C’est le navire avarié qui tente de rejoindre le rivage et où tout le monde à bord est absolument nécessaire pour s’en sortir… le genre de situation où même des frères ennemis coopèrent étroitement. Las, il y a des contre-exemples ! Si notre navire coule et que par malheur les places dans les chaloupes de secours sont en nombre insuffisant, finie la solidarité et place à la bagarre pour la survie, à l’instar de ce qui s’est passé sur le Titanic.

Pour le lecteur intéressé par la chose, la théorie des jeux donne de multiples exemples de situations où les joueurs ont intérêt soit à s’inscrire dans la compétition (parfois jusqu’à trahir), soit à coopérer (parfois jusqu’à se sacrifier) en fonction des règles utilisées bien sûr, mais aussi des stratégies utilisées par les autres joueurs : on ne se comporte pas de la même manière face à la fourberie et face au fair-play…

Bref, c’est le contexte qui détermine si une stratégie win-win est possible ou non.
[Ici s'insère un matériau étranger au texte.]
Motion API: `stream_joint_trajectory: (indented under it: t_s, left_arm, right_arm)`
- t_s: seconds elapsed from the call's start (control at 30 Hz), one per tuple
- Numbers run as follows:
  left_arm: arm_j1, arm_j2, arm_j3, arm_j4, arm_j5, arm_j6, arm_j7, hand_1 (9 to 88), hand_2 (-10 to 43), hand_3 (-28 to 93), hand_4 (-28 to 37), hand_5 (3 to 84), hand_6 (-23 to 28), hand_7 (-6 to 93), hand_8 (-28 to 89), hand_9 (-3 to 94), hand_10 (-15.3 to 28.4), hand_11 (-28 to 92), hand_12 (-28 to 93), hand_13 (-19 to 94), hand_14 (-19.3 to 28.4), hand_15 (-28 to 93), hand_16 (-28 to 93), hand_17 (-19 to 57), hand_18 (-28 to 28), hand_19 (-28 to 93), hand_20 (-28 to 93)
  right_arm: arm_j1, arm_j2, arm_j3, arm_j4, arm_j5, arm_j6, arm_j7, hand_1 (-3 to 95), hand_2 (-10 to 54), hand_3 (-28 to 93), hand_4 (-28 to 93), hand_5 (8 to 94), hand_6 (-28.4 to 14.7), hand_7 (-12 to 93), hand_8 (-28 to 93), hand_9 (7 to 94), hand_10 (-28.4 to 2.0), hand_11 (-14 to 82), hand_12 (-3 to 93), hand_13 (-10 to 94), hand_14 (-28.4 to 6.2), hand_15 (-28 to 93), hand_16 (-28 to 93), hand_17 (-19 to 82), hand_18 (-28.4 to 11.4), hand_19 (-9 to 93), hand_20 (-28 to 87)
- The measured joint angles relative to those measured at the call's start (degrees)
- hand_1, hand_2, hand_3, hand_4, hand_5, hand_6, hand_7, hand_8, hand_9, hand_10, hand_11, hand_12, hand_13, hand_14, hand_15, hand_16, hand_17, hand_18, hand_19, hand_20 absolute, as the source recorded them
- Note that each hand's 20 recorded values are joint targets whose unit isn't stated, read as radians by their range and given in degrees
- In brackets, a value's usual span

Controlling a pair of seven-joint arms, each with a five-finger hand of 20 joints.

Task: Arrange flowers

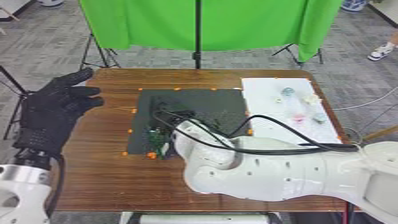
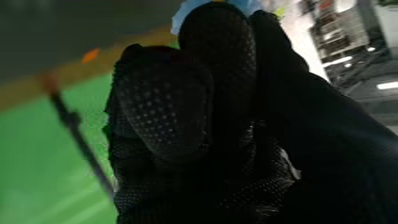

Alors bien sûr, les situations qui s’y prêtent doivent idéalement être exploitées sur un mode win-win. C’est une évidence qui tient de la lapalissade. Mais ne soyons pas dupes : les situations propices sont loin d’être universelles…

Winnie l’Ourson Premier Ministre

En politique, puisque c’est là que nous voulons en venir, le win-win est atrocement séduisant. Réussir à avoir l’ensemble des parties prenantes satisfaites – ou à tout le moins ne pas faire de mécontent – est une ambition honorable… et qui peut s’avérer payante électoralement !

Le couac, c’est que si la logique du win-win s’impose comme unique mode de gestion, nous risquons bien de voir nos valeureux décideurs réduits au rôle de facilitateurs, chargés de « lever les freins » qui empêchent les changements profitables, pour se muer ensuite en communicants, une fois que tout le monde il est content…

Il nous semble donc d’utilité publique de le rappeler : l’approche win-win est totalement inopérante face à nombre de problèmes sérieux qui ne se plient pas à cette logique. Un exemple surréaliste est donné par la politique européenne en matière d’agrocarburants : après des années de tergiversation, la Commission propose actuellement de ne comptabiliser qu’une partie des émissions connues de gaz à effet de serre liées aux agrocarburants (environ la moitié). Pourquoi ? Parce qu’en comptabiliser la totalité mettrait en péril certains investissements industriels qu’elle a elle-même encouragé il y a quelques années. Mais on ne peut pas avoir le lard et le cochon, et cette tiédeur politique est en train de jeter un lourd discrédit sur la politique climatique européenne.

A ne pas vouloir voir les intérêt intrinsèquement antagonistes d’une série d’acteurs, à ne vouloir fâcher personne, en refusant d’arbitrer et de siffler la faute, on entre dans un jeu qui in fine, pourrait bien s’avérer perdant-perdant. Car elles existent aussi ces situations où la recherche rationnelle par chaque acteur de son intérêt propre mène inexorablement à un résultat néfaste pour tous. Je vous laisse trouver des exemples ?

Alors appelons les choses par leur nom et dépassons les partenariats chèvrechoutistes et autres stratégies mi-figue mi-raisin. Il est temps que le politique reprenne son véritable rôle, qu’il se souvienne qu’il est là avant tout pour défendre l’intérêt général, et que pour ce faire, il a aussi dans son attirail des cartons rouges. Winnie peut retourner jouer avec Bouriquet. Car il est illusoire de clamer qu’« on a besoin de tout le monde » pour faire face aux défis environnementaux et sociaux actuels. Certains acteurs aux intérêts solidement établis jouent une autre partie (notamment ceux-ci et ceux-ci, ou encore ceux-là et ceux-là). Tant qu’ils poursuivront les intérêts qu’ils poursuivent, ils feront – quoi qu’ils en disent – plus partie du problème que de la solution.